• TASK DIRECTIONS
The count of lines below that include the string "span" is the whole answer.

• INFORMATION PROVIDED
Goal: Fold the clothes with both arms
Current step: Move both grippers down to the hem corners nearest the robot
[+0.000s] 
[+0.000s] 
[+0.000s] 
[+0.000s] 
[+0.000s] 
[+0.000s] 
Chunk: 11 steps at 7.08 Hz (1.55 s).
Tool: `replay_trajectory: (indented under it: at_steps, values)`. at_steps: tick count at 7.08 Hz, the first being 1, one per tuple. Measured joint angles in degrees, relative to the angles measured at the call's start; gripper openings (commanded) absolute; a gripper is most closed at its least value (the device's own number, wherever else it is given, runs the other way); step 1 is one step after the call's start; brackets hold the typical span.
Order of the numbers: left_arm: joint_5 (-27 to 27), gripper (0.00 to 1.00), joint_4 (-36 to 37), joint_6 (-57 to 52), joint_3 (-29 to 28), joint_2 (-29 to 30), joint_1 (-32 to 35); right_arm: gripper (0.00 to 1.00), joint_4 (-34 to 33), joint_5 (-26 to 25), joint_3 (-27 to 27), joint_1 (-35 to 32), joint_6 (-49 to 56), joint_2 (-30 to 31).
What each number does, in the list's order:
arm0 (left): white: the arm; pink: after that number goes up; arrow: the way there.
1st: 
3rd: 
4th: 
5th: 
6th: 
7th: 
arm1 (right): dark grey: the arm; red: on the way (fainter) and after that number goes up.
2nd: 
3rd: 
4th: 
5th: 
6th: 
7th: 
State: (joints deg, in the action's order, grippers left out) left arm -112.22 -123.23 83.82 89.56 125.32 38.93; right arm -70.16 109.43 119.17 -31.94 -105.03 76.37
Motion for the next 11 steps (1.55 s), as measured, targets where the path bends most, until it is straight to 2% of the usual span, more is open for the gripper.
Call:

• SOLVED EXERCISE
2